Y en el Entierro, antes de la Sagrada Cena de Víctor de los Ríos, la clerecía se distinguía por el acento fervoroso que ponía en su representación: Y había en el programa sucesos traviesos que daban a los desfiles un cierto aire de villanía, como eran o pretendían, la interrupción de los salmos sacerdotales y la intención malévola de que los presos de Puerta Castillo cantaran saetas. Y se salían estos con apelaciones a la propia situación: «Preso me encuentro / tras de la reja / tras de la reja / de esta prisión / cantar quisiera, llorar no puedo / las tristezas penas del corazón».

Era una balada como los seriales de la Radio. Y la letra y la música hacía llorar.
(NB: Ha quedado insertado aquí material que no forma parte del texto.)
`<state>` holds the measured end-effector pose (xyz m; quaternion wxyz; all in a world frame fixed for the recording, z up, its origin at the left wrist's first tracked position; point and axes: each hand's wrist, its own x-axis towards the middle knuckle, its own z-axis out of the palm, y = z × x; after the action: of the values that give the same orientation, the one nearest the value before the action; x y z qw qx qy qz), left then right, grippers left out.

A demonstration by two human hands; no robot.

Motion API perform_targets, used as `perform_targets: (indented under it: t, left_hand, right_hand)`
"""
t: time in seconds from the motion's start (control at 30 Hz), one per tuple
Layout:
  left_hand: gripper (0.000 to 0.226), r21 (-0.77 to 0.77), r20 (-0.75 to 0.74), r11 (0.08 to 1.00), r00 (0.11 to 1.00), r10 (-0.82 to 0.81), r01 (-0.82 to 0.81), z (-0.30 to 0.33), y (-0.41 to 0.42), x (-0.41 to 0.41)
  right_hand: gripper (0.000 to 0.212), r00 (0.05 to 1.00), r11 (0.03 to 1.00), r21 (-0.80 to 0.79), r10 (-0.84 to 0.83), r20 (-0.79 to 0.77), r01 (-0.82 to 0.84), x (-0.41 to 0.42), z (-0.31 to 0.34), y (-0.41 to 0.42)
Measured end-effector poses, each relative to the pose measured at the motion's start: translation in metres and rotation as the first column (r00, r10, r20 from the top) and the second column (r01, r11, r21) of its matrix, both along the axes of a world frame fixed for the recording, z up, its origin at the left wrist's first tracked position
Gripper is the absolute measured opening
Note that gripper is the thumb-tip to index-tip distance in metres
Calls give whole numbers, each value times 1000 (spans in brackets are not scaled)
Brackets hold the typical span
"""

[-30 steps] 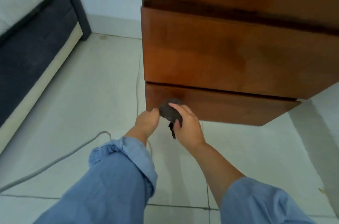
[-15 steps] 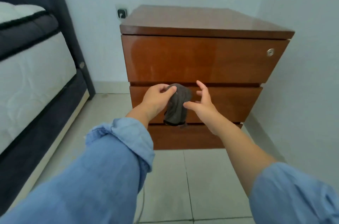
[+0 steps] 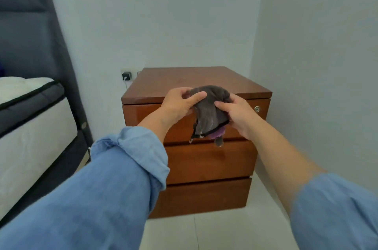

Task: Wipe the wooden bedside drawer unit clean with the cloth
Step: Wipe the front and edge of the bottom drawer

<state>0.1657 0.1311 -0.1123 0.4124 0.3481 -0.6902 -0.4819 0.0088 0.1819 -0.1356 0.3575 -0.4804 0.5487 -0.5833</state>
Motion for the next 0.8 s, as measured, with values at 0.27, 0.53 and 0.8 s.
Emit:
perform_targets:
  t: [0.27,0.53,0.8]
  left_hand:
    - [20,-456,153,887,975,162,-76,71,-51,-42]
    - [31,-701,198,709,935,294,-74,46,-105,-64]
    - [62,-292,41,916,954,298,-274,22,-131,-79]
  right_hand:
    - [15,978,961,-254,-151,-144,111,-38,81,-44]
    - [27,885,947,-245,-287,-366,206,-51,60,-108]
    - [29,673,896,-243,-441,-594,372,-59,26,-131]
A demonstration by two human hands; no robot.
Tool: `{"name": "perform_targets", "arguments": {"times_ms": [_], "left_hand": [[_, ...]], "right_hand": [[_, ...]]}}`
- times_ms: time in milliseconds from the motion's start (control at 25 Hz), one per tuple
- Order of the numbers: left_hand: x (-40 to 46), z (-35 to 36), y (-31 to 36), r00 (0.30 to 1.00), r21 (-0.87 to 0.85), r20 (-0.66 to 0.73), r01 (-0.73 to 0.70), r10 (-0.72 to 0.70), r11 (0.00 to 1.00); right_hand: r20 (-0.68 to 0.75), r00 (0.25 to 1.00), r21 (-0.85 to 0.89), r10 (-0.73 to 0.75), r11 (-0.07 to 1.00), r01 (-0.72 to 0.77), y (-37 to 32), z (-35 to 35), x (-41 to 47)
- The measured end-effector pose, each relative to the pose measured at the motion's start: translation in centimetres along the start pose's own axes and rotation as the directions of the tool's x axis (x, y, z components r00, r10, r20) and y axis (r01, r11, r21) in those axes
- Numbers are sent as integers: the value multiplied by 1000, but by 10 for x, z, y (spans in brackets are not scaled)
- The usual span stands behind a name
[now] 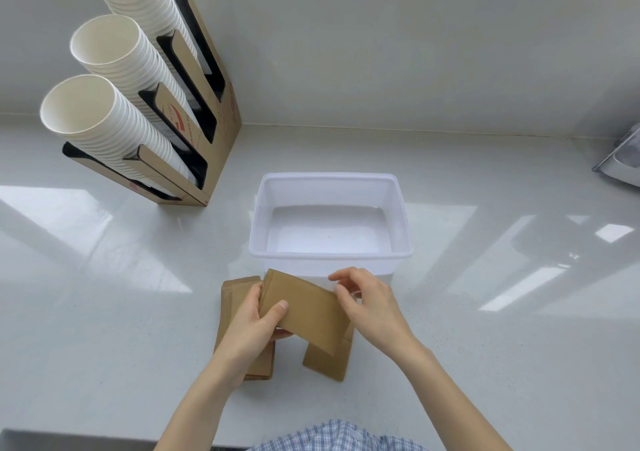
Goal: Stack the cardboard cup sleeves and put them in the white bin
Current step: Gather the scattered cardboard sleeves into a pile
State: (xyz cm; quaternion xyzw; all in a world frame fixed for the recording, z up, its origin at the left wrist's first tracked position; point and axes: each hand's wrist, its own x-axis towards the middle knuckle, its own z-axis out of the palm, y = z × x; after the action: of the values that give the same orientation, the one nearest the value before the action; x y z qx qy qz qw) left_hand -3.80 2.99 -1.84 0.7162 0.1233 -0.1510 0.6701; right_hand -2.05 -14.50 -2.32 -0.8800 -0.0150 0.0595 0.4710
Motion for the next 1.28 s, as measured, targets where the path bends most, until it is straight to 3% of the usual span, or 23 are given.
{"name": "perform_targets", "arguments": {"times_ms": [240, 360, 600, 800, 880, 1040, 1280], "left_hand": [[0, -15, 2, 998, -22, -61, 2, -4, 1000], [0, -20, 3, 997, -33, -80, 6, -8, 999], [-1, -22, 3, 996, -38, -88, 12, -15, 999], [1, -19, 3, 997, -12, -79, 7, -8, 1000], [1, -18, 4, 997, -8, -73, 4, -4, 1000], [2, -15, 6, 998, 2, -56, 3, -2, 1000], [0, 0, 6, 1000, 17, 16, -6, 6, 1000]], "right_hand": [[99, 942, -379, 320, 887, -262, 28, 8, -5], [70, 942, -428, 330, 862, -270, 27, 15, -4], [62, 935, -363, 348, 881, -304, 25, 19, 1], [97, 938, 32, 331, 941, -336, 25, 1, -2], [53, 955, 93, 292, 951, -296, 22, -13, -3], [-15, 970, 102, 243, 965, -240, 12, -36, -5], [76, 996, 87, 39, 995, -46, -17, -26, -6]]}}
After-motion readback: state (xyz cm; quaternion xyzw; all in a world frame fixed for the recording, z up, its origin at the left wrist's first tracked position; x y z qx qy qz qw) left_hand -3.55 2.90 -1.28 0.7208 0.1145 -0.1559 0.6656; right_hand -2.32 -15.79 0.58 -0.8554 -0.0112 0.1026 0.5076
O bailar, o jugarse a las chapas los ropajes del Cristo, o la persecución de judíos taberna tras tabernario. Era, si se quiere, hasta una procesión alegre y dicharachera. Y los papones que llevaban sobre sus hombros una de las pocas vírgenes que figuraban en el elenco procesional, bailaban a la Dolorosa, como si lo que se estaba celebrando fuera motivo de juerga. A la altura de las monjas de clausura de la calle de La Canóniga, los cofrades se desprendían del compromiso religioso contraído y corrían a matar judíos. En la noche nochera del día anterior era costumbre, seguida con fervor, la de reunirse para comerse una cazuela de bacalao picante y proclamar la iniciación de una ceremonia en la cual a veces, los pillos de la partida metían de rondón una chica libre, de las que ya fumaban, y así que el público se daba cuenta de la presencia en el acto de la Berna, compañera o querida del diputado más popular, se completaba el programa, sacro, ni más apasionante ni menos que los de Valladolid o que los de Zamora, pero tampoco como para que los vecinos de «posibles» abandonaran la casa del Padre, porque se aburrían. Y bailaban a la Virgen. ¡Joer, qué tropa!